* **Exercise directions**
When the line containing "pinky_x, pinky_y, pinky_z" appears in the entries below, begin printing there and stop after the line containing "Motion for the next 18"; print each of those lines exactly and no other line.

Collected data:
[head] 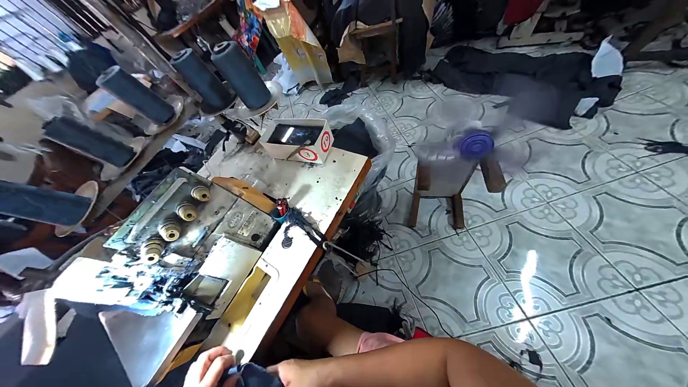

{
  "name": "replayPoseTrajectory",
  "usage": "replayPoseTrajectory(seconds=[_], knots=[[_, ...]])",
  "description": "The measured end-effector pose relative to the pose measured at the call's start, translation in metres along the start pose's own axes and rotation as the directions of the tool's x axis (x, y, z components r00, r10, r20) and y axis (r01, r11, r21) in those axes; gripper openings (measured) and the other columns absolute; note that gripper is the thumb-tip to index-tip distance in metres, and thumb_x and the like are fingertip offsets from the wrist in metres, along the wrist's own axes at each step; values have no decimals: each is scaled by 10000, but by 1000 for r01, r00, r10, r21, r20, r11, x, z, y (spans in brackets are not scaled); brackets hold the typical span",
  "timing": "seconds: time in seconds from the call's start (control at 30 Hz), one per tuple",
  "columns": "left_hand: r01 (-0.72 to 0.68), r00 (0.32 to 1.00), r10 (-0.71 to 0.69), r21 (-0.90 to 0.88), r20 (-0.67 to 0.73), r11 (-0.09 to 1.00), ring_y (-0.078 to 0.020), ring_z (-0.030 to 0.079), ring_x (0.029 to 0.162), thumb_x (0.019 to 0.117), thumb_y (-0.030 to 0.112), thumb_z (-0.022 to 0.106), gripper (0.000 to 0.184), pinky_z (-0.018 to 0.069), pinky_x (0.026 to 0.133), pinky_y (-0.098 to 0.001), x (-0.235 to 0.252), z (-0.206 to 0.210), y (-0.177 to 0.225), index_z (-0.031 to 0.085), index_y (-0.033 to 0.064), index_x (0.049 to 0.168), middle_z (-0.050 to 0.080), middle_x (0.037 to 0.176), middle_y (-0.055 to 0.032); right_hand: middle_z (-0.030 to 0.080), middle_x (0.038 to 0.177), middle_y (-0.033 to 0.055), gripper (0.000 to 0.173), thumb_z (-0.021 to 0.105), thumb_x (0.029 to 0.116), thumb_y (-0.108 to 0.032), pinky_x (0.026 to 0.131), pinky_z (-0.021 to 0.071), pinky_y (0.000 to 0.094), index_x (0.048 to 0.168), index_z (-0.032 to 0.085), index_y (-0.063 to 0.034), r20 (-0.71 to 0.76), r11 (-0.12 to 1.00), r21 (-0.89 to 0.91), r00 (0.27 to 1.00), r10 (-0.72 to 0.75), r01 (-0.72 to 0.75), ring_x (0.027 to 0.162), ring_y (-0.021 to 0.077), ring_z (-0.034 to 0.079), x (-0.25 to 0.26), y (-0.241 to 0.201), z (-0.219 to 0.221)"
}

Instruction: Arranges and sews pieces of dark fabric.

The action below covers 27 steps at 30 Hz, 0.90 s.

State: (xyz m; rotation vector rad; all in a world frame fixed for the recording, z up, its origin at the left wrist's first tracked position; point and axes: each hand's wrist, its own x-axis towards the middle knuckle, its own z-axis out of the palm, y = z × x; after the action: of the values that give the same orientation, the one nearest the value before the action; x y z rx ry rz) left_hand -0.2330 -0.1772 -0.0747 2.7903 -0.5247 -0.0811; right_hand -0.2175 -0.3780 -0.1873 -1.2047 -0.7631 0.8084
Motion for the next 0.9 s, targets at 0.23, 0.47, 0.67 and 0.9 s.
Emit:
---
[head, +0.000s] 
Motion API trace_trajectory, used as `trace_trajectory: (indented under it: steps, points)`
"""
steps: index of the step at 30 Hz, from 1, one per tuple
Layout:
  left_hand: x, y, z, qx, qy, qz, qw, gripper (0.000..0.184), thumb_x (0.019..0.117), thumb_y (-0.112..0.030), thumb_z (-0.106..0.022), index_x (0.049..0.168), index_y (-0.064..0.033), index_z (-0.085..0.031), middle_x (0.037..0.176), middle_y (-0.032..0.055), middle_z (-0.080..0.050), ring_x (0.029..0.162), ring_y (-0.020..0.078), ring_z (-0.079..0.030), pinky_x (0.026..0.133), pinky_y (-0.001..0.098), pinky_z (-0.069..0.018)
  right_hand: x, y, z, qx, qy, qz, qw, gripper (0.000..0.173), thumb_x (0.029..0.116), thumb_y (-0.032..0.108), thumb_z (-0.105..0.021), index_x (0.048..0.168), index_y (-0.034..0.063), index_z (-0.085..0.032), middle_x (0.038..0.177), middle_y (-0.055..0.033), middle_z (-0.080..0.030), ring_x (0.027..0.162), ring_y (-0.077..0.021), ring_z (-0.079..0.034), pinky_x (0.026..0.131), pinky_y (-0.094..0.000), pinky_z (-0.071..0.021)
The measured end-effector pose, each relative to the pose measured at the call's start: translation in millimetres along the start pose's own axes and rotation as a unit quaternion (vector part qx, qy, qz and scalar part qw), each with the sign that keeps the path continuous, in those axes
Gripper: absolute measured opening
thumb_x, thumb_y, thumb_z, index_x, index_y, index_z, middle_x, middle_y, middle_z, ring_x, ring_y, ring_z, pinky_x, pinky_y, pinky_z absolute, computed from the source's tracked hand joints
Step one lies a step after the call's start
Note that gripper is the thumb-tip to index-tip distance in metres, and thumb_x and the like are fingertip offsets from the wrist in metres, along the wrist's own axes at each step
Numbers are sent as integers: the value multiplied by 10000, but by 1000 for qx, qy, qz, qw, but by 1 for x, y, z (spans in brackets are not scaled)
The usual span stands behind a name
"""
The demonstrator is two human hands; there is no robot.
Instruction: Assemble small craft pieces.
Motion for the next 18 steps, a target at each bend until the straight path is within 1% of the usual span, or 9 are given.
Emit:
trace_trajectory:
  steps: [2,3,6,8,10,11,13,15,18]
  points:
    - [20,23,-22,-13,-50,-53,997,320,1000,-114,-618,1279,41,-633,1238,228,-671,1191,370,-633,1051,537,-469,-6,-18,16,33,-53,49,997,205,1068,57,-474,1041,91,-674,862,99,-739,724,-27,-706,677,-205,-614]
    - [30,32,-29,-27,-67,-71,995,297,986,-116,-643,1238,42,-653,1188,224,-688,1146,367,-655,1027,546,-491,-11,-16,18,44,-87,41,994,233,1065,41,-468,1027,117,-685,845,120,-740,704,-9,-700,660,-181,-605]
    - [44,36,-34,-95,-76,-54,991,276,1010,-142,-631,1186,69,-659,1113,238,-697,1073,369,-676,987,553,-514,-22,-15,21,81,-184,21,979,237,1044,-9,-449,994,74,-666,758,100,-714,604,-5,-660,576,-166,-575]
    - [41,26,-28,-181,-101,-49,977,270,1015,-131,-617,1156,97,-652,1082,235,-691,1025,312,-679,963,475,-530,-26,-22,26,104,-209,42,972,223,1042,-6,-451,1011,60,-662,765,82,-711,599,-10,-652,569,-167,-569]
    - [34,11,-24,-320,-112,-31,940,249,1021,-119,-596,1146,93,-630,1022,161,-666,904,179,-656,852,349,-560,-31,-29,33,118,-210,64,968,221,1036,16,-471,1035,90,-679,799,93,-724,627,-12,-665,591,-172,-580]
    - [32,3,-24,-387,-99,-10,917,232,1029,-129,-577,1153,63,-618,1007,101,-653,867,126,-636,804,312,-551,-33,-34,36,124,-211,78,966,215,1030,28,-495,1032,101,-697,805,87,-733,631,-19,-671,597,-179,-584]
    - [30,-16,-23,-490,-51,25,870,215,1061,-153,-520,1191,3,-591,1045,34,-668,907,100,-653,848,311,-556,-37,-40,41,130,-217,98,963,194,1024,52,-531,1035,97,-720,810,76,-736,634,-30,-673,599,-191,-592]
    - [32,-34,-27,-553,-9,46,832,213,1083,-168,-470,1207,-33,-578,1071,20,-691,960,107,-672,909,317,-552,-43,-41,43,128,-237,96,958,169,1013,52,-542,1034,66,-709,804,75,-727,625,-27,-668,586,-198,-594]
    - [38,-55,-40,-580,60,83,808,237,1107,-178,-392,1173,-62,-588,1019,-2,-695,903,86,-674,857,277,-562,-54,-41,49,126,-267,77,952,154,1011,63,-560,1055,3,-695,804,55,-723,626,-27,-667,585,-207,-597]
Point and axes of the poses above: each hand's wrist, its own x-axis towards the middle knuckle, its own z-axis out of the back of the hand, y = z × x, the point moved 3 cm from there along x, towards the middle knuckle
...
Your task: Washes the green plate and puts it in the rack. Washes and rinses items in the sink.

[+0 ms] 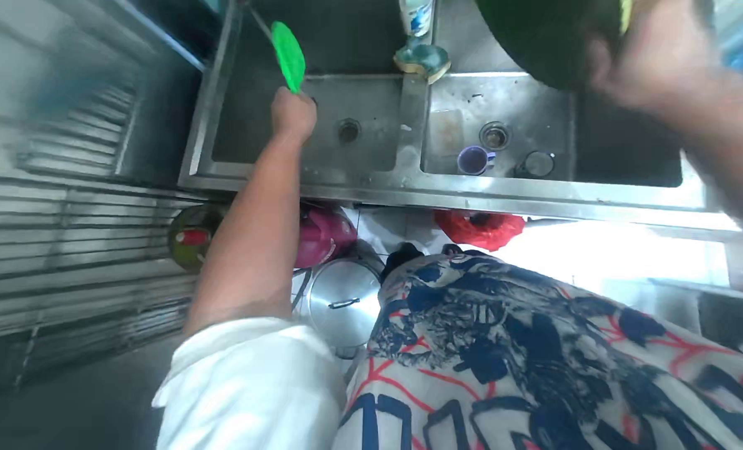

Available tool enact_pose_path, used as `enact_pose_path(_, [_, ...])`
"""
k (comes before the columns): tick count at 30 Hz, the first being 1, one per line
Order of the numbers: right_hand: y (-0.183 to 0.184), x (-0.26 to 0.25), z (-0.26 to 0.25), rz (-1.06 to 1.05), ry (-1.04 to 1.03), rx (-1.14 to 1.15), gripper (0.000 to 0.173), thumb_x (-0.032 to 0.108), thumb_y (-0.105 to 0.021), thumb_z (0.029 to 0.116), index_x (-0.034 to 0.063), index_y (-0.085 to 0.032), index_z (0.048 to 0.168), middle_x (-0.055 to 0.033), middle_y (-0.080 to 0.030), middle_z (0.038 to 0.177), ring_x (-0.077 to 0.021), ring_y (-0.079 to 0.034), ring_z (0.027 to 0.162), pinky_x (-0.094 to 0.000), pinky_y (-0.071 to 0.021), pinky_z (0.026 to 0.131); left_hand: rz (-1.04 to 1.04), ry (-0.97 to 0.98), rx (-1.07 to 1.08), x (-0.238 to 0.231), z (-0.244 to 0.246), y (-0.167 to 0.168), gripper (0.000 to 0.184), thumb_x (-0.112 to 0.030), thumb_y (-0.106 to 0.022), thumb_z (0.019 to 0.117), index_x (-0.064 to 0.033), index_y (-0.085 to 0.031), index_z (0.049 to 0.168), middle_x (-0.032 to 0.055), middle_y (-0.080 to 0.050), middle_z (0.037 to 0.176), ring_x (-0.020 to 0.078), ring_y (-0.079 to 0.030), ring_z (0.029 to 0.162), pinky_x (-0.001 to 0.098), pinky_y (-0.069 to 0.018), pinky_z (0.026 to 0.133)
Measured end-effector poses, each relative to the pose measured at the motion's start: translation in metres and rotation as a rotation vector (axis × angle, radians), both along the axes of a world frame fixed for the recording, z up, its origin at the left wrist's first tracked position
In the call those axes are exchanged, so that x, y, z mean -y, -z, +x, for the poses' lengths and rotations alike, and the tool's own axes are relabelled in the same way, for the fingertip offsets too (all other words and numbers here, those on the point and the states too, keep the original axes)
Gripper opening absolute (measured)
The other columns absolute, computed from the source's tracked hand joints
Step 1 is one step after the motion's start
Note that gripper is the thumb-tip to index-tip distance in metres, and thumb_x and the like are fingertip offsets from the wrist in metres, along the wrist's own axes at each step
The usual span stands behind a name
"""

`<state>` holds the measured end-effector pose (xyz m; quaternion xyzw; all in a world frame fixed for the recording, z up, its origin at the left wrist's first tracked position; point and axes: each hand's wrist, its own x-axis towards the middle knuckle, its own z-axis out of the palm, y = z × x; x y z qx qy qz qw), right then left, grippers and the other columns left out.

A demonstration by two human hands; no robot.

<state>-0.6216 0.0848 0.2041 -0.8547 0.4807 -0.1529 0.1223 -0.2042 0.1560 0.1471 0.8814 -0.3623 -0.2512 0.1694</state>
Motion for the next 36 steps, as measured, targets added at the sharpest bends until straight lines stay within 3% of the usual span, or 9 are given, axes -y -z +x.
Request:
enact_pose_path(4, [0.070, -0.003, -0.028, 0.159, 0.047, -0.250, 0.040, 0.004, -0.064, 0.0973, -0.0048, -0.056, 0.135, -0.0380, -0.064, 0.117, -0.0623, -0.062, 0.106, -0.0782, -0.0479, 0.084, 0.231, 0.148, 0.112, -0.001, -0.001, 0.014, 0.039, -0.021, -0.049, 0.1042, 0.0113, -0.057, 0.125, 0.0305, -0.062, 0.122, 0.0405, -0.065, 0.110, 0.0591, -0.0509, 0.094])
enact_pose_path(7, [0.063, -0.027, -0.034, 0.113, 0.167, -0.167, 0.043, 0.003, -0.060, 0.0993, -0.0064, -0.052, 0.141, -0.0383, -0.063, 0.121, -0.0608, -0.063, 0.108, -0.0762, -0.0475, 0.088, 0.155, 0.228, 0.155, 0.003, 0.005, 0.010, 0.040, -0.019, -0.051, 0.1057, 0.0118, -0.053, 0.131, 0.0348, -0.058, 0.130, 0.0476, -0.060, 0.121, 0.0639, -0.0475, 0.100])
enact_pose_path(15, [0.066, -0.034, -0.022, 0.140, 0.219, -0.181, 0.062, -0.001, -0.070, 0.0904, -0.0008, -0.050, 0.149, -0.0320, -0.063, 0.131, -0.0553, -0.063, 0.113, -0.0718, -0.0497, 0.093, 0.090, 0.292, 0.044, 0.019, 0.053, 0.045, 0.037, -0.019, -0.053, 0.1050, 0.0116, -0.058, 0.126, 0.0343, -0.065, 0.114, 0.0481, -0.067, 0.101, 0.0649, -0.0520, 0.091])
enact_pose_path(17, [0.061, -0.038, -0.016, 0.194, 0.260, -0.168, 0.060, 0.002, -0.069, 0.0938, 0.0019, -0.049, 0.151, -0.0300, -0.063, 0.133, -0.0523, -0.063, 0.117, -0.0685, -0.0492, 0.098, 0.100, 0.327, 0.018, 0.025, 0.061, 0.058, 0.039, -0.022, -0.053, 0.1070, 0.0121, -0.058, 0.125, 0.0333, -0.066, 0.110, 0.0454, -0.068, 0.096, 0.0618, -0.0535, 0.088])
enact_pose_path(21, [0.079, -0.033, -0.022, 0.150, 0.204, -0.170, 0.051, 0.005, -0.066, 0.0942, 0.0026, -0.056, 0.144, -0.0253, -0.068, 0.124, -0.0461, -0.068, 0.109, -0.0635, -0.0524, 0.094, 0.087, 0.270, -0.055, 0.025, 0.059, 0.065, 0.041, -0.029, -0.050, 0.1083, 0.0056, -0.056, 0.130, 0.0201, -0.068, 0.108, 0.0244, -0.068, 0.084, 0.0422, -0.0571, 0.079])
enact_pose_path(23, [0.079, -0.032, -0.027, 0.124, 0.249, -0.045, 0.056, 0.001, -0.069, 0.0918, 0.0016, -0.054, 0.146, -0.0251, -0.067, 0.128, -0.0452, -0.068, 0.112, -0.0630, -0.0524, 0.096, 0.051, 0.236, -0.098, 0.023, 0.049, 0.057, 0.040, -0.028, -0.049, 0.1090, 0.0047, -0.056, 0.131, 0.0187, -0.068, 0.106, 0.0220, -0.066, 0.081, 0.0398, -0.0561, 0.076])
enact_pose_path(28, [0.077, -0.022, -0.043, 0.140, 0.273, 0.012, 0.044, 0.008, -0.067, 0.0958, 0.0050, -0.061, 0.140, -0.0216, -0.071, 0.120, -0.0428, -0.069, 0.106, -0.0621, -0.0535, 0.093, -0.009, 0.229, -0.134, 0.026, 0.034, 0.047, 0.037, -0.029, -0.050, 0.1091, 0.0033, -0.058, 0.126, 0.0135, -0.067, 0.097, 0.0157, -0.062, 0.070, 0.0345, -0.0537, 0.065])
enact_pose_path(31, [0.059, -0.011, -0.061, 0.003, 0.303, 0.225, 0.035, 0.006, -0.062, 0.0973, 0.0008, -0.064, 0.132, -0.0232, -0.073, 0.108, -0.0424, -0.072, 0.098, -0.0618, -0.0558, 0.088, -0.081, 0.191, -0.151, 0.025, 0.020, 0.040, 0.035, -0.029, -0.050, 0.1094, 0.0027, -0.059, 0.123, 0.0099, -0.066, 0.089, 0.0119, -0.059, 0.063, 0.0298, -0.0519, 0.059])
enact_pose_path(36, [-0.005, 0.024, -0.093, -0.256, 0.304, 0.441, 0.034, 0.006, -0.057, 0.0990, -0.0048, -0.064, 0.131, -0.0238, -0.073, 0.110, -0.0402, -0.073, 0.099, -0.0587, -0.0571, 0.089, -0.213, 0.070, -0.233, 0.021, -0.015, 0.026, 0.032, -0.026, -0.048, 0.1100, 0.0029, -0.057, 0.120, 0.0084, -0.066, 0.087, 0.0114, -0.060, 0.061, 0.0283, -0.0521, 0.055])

* **Response for this exercise**
thumb_x, thumb_y, thumb_z, index_x, index_y, index_z, middle_x, middle_y, middle_z, ring_x, ring_y, ring_z, pinky_x, pinky_y, pinky_z absolute, computed from the source's tracked hand joints
Step one lies a step after the call's start
Note that gripper is the thumb-tip to index-tip distance in metres, and thumb_x and the like are fingertip offsets from the wrist in metres, along the wrist's own axes at each step
Numbers are sent as integers: the value multiplied by 10000, but by 1000 for qx, qy, qz, qw, but by 1 for x, y, z (spans in brackets are not scaled)
The usual span stands behind a name
"""
The demonstrator is two human hands; there is no robot.
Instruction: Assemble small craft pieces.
Motion for the next 18 steps, a target at each bend until the straight path is within 1% of the usual span, or 9 are given.

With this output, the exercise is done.